春待つ花のように
「落ち着いてからでも良かったのに。今は役人の目だって光っているだろうし、ノアルにだってやることがあるんだから…」

「ごめん」

 軽く頭を下げるノアル。その姿を見て、ローラは片手を振った。

「あ…謝らないで。ノアルにはノアルの事情があるってわかってるから。それに何度も断られてるのに、好きだって言い続けていたのは私だから…ノアルは悪くないよ」

 ノアルはカップから手を離すと握りこぶしをつくる。悪いのは自分だ。

 彼女を傷つけたのも自分。彼女の気持ちを裏切ったのも自分。そんな自分を、ローラは許そうとしている。

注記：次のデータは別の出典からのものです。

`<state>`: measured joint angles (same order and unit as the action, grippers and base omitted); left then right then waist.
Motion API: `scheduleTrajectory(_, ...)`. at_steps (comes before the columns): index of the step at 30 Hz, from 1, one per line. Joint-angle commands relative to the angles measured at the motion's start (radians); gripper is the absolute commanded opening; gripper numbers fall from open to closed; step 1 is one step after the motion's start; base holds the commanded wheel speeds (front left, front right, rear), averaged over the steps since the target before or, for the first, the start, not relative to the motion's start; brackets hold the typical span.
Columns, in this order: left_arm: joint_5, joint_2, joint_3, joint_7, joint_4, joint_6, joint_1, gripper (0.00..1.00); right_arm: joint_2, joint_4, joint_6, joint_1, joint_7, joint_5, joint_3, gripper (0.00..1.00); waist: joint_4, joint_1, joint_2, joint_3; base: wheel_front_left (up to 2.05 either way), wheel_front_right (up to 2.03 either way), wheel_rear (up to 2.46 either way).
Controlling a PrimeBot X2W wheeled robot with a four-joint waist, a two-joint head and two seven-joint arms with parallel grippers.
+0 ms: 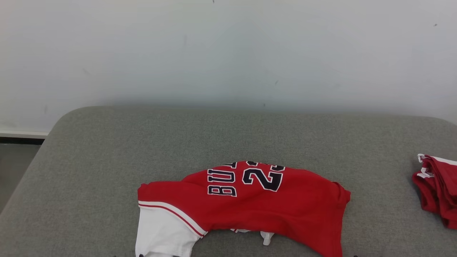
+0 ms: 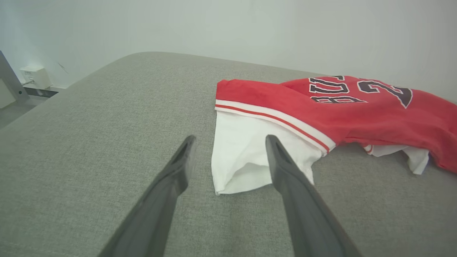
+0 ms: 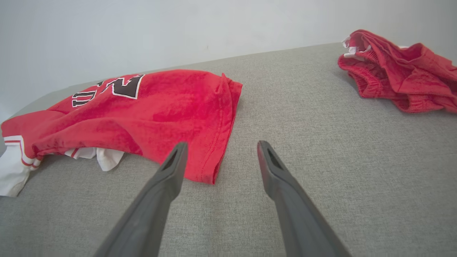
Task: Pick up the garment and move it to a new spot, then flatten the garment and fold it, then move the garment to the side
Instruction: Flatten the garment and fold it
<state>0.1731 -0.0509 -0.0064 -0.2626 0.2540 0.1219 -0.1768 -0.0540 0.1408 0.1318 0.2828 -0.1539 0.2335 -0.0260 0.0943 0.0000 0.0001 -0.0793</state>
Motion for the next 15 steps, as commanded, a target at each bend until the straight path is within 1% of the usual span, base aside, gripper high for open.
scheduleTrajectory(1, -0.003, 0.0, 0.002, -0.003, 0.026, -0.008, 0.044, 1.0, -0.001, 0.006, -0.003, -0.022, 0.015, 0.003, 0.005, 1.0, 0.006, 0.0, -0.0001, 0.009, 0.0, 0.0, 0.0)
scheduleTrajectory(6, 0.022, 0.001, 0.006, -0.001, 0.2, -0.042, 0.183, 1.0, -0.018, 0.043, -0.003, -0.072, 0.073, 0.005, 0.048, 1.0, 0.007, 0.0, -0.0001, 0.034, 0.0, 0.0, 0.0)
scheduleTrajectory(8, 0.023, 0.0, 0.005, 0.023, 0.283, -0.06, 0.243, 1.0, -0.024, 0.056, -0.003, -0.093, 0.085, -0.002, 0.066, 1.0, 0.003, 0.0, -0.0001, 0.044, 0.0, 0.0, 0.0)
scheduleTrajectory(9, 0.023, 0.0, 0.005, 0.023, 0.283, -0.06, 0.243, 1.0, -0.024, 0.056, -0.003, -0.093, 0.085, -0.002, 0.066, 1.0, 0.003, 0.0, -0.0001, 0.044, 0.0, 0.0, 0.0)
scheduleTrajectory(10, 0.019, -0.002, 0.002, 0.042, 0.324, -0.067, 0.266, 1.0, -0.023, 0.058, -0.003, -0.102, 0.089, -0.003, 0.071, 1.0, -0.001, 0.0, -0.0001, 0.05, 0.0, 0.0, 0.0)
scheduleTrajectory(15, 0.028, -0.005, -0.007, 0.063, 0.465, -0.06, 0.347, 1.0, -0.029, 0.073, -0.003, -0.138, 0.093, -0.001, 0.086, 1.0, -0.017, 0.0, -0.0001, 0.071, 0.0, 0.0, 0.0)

 それは彼女を無理させているようで心が痛い。いつも彼女は、自分の気持ちを閉じ込めて、他人を責めたりしない。

 それはいいことでもあるが、今の状況では、彼女を苦しめているようにしか感じないノアルだった。

「ローラ、もっと責めていいんだ。本当に俺がいけないんだから。」

 彼女に思い切り責められたい、そう思っているノアル。

 そしたら、自分の心がすっきりするような気がする。自分のしたことはいけないことだ。

 それを責められることで消化できるような感じがしていた。